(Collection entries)
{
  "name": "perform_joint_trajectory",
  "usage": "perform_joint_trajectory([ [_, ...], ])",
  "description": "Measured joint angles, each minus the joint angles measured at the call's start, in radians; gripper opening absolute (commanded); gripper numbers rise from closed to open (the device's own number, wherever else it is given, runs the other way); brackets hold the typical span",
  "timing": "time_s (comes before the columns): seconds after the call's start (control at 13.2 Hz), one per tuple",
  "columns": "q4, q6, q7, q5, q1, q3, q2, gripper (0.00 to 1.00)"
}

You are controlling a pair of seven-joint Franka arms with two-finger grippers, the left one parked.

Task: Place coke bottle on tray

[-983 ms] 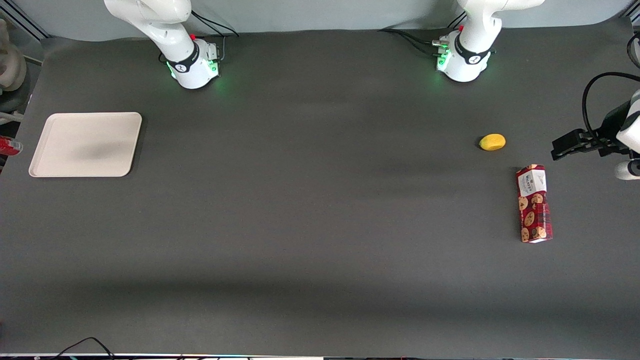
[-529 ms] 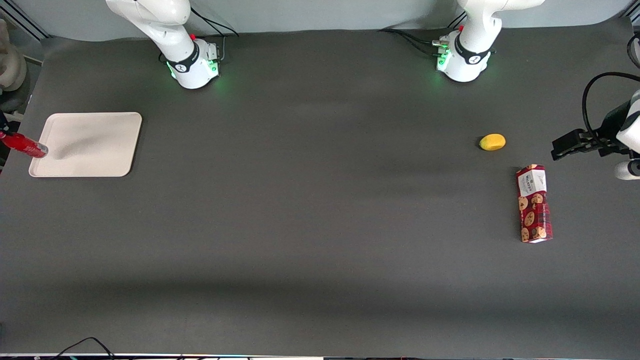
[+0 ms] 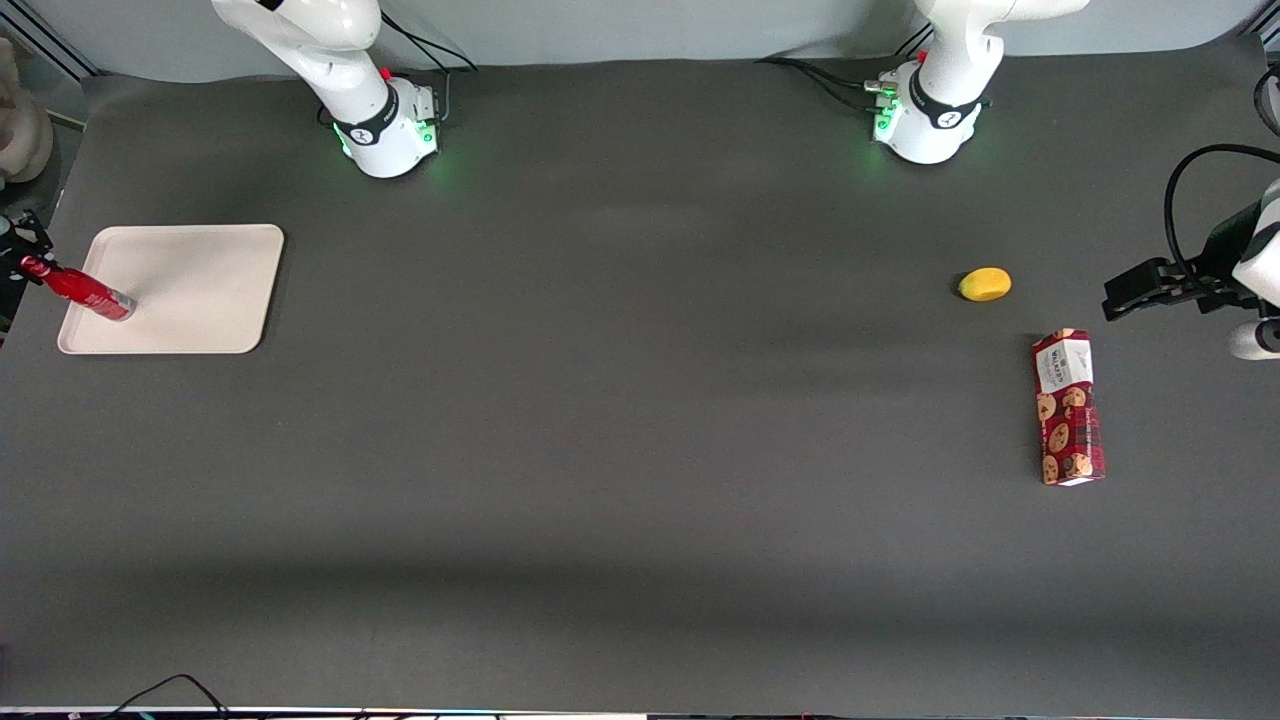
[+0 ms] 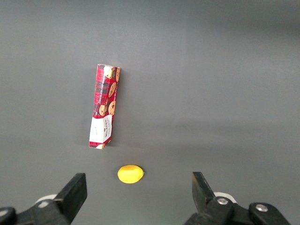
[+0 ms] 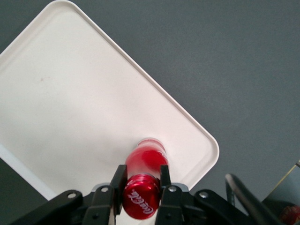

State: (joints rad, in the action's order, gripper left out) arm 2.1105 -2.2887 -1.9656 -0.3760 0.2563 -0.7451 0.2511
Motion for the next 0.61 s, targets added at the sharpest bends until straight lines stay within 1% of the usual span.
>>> perform_joint_trajectory([
  [0.08,-0.002,0.000,-0.013,-0.015,0.001,-0.004,0.002,0.99],
  [0.45,-0.016,0.001,-0.018,-0.020,-0.003,-0.008,0.002,1.00],
  [0.61,-0.042,0.041,-0.010,-0.014,-0.006,-0.004,-0.008,1.00],
])
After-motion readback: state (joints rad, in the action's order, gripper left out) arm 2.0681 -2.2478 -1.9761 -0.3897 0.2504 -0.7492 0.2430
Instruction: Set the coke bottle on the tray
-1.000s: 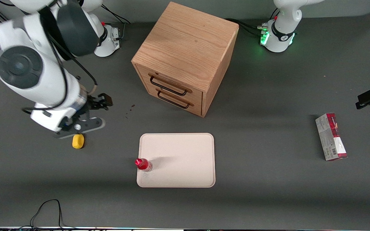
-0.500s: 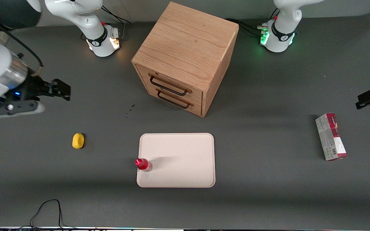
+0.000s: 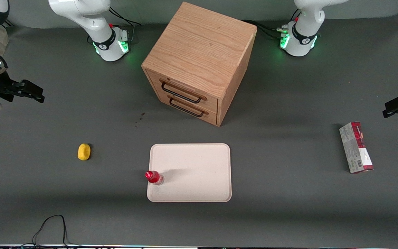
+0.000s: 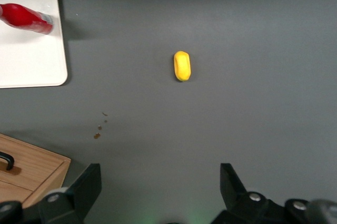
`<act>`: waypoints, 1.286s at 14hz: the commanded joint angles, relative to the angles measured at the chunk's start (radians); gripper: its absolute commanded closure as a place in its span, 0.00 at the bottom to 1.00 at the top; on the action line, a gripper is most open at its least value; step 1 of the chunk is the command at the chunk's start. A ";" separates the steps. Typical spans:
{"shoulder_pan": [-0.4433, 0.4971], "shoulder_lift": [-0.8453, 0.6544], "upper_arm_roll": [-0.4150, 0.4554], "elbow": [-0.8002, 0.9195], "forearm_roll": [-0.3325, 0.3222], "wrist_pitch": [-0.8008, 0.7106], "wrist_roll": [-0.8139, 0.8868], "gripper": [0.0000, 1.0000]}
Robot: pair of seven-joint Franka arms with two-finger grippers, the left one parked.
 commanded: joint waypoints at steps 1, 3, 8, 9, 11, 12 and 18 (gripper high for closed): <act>-0.008 -0.021 -0.039 -0.023 0.021 0.026 -0.068 0.00; -0.008 -0.017 -0.047 -0.015 0.020 0.026 -0.070 0.00; 0.003 -0.001 -0.053 -0.010 0.020 0.020 -0.036 0.00; 0.013 0.001 -0.067 -0.009 0.021 0.020 -0.030 0.00; 0.043 0.002 -0.096 -0.009 0.021 0.020 -0.027 0.00; 0.043 0.002 -0.096 -0.010 0.021 0.020 -0.027 0.00; 0.041 0.001 -0.096 -0.010 0.021 0.020 -0.027 0.00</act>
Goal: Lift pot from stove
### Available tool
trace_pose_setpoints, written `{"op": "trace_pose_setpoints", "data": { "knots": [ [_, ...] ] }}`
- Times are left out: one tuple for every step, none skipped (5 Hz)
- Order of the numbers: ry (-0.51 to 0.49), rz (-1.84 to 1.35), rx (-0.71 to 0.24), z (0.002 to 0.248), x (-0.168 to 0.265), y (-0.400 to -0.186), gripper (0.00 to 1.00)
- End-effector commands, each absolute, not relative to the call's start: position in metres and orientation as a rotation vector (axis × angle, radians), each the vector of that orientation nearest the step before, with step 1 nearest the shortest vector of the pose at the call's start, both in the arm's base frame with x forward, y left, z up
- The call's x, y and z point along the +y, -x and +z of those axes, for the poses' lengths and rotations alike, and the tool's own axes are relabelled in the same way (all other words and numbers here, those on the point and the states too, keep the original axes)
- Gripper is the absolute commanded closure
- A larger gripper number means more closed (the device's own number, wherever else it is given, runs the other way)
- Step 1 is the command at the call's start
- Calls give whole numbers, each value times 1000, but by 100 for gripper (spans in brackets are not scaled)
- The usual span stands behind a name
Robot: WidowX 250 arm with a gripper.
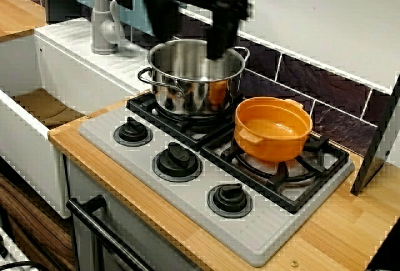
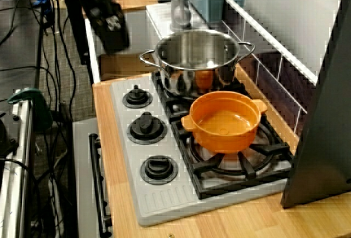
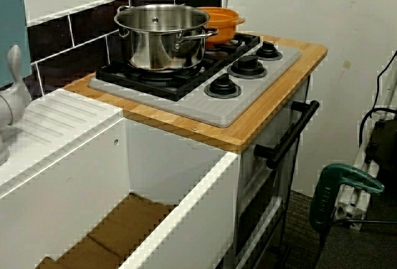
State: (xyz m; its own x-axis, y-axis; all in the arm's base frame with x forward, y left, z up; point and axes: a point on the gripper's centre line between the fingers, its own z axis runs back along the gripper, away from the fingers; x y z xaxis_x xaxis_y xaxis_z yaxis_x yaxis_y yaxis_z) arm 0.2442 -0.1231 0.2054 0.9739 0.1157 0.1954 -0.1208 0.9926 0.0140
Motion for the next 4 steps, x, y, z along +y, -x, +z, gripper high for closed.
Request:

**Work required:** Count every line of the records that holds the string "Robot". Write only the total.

**Answer for this exercise:** 2